# Data supplied

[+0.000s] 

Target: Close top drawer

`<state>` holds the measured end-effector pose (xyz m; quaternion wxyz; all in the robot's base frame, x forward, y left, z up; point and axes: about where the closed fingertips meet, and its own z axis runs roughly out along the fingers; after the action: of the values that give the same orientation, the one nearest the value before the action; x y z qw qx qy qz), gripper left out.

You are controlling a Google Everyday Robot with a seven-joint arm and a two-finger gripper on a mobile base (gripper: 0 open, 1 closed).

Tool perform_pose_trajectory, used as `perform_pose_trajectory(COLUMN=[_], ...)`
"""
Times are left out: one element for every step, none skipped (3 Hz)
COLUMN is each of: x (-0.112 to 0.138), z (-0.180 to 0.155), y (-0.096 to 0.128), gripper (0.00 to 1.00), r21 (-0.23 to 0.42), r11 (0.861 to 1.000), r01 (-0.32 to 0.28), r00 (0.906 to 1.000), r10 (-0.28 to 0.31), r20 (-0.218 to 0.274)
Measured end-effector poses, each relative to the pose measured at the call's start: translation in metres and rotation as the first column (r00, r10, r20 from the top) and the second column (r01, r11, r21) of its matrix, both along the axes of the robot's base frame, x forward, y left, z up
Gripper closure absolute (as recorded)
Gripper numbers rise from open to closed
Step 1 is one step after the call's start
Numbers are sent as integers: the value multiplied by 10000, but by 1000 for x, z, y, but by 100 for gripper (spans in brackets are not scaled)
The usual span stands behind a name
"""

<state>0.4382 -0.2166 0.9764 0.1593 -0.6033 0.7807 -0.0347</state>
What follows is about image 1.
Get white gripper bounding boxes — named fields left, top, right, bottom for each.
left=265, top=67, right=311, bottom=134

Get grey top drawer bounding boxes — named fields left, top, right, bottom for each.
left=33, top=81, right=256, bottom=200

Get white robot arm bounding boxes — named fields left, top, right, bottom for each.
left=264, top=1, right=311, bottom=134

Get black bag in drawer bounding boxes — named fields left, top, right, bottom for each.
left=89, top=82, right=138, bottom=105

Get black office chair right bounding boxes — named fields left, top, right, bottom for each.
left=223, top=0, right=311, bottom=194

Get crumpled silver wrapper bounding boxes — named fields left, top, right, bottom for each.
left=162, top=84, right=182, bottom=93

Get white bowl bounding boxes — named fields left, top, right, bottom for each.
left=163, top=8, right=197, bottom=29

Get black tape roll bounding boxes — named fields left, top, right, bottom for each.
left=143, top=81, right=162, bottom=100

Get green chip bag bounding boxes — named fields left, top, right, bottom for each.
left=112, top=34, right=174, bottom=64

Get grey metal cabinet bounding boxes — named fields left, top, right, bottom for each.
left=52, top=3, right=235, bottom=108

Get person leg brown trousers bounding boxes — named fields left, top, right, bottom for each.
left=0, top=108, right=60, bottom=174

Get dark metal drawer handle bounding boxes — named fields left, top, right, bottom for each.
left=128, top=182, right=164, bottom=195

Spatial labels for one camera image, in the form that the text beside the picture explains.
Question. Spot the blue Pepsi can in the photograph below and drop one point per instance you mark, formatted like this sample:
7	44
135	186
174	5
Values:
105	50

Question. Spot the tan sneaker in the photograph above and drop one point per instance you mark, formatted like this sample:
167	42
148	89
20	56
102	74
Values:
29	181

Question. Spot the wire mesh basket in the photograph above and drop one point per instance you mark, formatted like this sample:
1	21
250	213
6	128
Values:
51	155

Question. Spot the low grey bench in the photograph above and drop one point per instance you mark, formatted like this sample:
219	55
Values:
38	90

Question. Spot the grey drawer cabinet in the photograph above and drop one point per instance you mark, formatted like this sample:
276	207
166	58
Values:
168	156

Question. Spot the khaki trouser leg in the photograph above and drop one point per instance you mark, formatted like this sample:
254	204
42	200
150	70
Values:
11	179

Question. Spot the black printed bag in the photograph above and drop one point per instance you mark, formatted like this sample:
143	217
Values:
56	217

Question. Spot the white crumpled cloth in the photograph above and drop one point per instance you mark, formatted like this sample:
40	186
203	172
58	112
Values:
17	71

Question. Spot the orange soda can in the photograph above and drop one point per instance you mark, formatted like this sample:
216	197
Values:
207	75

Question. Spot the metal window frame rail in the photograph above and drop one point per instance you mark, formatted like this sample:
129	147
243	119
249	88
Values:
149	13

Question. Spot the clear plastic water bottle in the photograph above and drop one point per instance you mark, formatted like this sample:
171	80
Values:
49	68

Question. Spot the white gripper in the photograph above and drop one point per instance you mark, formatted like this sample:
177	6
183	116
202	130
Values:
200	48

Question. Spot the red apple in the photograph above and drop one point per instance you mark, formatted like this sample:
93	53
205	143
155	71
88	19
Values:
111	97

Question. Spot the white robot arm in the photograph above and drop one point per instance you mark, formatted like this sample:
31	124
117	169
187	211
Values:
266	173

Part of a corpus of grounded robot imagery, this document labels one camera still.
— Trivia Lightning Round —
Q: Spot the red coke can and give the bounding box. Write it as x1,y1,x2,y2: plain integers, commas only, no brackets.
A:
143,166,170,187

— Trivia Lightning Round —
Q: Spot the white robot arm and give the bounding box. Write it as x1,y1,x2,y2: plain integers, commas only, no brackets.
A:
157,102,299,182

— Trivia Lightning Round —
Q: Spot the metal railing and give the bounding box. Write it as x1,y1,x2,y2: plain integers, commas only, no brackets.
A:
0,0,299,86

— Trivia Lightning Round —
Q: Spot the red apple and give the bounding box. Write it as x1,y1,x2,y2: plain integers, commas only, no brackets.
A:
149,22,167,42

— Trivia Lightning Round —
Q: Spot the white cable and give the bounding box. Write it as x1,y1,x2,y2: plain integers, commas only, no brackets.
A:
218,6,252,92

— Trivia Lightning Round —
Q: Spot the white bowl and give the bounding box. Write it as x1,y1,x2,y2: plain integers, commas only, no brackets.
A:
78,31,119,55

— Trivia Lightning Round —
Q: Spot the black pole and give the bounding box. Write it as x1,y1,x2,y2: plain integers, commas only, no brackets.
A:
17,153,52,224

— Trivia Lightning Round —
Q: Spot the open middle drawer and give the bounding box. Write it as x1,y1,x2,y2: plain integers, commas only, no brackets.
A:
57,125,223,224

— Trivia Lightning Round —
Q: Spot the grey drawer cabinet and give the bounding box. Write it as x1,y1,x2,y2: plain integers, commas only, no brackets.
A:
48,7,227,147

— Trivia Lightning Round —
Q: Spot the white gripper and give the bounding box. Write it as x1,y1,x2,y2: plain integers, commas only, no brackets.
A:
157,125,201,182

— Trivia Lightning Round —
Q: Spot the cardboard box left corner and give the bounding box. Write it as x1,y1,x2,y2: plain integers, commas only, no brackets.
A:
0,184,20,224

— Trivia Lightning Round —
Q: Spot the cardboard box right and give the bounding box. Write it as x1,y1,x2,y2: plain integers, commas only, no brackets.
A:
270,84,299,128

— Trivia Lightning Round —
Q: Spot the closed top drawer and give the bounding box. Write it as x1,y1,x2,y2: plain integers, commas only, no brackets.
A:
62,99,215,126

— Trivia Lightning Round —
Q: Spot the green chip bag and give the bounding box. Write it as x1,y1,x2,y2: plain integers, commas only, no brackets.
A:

# Exercise brief
Answer with one number, namely how many lines in the records contain the string "camera".

# Reply
2